[Task requirements] Only certain lines below are wanted: those starting at the line containing "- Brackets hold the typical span" and ending at the line containing "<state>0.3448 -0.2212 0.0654", both included, each retyped exactly.
[Opening Data extract section]
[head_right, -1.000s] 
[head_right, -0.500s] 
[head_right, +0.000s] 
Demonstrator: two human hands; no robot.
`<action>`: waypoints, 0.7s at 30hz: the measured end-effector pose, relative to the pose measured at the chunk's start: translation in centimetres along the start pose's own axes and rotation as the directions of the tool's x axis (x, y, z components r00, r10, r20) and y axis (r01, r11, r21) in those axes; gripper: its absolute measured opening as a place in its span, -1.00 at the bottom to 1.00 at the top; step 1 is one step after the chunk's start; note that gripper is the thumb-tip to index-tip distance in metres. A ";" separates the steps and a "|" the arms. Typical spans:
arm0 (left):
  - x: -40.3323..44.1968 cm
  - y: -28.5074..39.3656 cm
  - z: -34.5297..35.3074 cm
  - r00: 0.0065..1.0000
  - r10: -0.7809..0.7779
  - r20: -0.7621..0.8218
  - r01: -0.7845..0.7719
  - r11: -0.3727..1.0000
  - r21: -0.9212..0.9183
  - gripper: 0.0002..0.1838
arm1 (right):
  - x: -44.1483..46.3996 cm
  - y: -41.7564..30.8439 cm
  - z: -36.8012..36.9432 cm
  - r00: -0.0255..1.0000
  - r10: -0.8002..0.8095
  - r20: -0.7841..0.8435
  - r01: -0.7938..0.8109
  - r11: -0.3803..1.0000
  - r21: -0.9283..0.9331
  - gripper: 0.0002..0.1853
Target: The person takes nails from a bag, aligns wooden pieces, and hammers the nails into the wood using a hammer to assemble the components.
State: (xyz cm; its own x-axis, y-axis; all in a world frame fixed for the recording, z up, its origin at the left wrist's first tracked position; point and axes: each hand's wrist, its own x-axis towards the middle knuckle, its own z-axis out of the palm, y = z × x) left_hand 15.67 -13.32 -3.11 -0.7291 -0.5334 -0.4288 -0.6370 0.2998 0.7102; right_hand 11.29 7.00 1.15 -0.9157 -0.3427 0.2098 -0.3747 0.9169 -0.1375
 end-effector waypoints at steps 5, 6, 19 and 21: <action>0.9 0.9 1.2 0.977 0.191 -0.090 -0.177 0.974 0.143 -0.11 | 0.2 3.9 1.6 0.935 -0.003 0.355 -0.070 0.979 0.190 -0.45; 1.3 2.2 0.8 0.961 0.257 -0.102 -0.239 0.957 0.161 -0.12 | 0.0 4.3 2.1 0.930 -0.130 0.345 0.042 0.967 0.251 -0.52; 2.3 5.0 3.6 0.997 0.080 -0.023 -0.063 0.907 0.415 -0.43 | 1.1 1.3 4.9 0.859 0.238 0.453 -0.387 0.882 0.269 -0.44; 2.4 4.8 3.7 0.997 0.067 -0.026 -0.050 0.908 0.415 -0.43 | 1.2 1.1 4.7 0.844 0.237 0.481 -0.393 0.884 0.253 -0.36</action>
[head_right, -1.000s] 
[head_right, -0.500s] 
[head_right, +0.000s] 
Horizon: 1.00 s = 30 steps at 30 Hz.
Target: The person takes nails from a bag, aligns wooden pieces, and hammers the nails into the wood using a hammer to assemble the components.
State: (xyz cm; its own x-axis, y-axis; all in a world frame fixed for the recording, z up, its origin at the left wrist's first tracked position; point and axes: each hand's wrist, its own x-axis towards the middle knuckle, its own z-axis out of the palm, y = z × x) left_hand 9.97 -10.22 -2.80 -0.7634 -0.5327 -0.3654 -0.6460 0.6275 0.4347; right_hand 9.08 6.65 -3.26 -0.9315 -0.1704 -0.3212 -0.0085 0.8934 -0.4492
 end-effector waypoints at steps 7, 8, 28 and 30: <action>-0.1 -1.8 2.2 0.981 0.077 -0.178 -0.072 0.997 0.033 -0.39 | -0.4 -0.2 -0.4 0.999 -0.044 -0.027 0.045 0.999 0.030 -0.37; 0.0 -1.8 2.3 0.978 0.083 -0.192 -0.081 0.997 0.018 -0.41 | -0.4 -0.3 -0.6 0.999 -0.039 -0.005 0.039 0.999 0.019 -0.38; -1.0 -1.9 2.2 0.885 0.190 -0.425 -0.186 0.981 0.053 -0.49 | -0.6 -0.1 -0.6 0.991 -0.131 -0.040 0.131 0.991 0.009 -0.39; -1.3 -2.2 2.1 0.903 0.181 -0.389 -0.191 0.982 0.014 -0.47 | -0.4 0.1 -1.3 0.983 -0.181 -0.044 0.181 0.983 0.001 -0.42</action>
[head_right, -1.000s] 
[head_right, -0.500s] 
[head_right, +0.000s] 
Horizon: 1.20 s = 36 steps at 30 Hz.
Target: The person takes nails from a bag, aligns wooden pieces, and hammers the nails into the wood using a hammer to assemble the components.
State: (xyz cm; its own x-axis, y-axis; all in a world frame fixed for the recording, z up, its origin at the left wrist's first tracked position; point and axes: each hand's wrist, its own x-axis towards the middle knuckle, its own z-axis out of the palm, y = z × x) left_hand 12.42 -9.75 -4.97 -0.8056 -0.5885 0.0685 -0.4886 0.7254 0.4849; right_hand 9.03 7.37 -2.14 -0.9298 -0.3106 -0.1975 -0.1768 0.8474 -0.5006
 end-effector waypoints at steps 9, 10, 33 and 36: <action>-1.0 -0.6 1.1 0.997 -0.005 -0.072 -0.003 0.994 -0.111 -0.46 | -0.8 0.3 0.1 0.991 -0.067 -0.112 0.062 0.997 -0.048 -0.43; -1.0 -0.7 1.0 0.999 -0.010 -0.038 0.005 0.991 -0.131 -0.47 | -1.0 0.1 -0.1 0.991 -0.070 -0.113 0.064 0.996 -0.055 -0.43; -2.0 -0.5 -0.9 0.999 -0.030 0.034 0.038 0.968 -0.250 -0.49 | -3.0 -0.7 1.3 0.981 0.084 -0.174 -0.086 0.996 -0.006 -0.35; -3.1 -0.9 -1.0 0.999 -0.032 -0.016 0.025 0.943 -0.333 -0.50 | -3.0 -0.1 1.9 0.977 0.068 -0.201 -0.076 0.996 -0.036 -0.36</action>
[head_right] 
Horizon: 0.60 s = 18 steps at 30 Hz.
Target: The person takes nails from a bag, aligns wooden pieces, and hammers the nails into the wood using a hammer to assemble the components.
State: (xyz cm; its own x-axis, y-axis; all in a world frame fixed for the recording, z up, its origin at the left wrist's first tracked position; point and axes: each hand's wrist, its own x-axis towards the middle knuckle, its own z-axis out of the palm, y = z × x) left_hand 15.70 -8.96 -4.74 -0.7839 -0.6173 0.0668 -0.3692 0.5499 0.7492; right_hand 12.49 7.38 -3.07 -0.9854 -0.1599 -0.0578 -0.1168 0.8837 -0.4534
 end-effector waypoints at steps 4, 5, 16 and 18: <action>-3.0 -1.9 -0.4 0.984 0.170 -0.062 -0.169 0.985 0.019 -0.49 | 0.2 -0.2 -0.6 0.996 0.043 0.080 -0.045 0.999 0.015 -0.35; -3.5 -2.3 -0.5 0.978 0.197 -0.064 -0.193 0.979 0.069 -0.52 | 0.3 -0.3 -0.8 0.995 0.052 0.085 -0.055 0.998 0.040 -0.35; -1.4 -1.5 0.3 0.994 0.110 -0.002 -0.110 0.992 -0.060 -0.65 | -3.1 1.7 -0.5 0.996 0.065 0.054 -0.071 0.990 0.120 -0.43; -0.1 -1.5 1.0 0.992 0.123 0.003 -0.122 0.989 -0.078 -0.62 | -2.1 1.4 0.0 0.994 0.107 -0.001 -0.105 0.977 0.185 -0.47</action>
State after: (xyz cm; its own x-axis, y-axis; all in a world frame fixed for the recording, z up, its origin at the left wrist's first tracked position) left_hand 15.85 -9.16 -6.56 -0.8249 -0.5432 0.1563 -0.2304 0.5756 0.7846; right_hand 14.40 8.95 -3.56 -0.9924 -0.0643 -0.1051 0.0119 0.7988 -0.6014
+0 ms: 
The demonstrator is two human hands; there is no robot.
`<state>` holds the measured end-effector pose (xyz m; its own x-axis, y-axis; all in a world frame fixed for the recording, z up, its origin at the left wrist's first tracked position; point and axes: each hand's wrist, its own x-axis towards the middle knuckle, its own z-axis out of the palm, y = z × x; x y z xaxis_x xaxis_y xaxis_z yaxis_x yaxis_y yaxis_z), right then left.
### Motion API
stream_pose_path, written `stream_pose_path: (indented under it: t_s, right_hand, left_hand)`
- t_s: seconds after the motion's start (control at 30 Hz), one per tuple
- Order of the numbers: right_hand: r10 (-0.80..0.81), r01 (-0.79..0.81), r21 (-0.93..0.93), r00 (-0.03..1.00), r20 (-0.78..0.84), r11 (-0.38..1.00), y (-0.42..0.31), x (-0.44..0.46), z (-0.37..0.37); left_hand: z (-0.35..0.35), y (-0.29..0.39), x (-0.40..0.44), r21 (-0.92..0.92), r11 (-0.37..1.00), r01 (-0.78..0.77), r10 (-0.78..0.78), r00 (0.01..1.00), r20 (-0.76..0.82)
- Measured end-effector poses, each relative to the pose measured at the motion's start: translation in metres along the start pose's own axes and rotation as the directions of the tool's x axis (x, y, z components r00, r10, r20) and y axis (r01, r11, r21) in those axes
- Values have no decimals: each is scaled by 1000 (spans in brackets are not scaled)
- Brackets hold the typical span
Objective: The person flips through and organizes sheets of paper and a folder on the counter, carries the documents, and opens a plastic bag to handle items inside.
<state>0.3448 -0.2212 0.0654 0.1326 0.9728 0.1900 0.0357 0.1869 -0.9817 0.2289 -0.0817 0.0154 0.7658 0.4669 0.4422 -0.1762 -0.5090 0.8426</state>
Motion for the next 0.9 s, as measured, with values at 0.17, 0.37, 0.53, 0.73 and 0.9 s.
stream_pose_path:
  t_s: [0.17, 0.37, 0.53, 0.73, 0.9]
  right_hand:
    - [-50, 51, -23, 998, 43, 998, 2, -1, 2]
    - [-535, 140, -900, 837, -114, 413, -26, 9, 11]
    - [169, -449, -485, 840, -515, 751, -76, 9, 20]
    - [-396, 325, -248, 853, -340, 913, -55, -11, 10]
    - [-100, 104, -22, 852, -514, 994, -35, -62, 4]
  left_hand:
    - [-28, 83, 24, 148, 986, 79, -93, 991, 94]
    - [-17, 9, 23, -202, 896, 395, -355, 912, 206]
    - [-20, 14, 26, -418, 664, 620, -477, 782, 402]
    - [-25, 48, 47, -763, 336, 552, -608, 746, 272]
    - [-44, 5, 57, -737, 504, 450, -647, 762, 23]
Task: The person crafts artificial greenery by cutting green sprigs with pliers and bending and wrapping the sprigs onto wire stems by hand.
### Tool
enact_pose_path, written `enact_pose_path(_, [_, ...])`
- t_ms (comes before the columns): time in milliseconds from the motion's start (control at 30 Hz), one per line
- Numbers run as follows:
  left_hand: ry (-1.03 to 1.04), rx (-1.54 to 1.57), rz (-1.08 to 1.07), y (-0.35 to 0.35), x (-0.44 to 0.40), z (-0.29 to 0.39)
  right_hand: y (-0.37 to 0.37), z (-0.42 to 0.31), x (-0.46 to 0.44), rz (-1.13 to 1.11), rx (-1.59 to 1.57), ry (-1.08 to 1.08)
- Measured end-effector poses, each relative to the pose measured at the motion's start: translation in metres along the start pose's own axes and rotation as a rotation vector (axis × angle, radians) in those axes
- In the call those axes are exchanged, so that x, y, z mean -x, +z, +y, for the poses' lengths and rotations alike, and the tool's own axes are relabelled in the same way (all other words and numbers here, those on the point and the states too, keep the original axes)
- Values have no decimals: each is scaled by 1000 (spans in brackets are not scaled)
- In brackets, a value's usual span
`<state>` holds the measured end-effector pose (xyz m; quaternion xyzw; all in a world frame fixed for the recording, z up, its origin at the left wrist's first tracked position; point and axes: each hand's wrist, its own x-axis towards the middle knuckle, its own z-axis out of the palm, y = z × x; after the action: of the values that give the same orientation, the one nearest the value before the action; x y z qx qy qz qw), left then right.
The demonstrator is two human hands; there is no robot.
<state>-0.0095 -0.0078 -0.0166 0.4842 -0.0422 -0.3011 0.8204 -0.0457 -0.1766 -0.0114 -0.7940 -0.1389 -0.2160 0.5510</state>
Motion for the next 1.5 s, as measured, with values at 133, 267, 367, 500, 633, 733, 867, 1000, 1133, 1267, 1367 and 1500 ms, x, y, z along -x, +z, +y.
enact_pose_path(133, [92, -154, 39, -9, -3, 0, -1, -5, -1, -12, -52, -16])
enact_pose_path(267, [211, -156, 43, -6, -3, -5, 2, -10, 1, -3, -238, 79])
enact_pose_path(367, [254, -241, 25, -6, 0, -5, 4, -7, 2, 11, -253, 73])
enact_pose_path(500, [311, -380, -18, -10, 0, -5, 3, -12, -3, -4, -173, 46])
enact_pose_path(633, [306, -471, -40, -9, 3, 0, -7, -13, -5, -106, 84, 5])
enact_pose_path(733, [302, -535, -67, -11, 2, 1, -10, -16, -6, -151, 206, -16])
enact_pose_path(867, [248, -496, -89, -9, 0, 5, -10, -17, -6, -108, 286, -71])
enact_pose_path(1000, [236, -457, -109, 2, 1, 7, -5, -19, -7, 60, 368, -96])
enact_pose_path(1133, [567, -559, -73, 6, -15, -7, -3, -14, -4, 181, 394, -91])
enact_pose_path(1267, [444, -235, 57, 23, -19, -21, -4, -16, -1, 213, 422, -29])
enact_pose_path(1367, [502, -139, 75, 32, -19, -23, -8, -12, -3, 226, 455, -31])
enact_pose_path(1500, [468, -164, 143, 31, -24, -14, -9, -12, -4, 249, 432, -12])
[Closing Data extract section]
[Your response]
- Brackets hold the typical span
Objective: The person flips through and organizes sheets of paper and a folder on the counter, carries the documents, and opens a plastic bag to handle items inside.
<state>0.3448 -0.2212 0.0654 0.1326 0.9728 0.1900 0.0357 0.1869 -0.9817 0.2289 -0.0817 0.0154 0.7658 0.4669 0.4422 -0.1762 -0.5090 0.8426</state>

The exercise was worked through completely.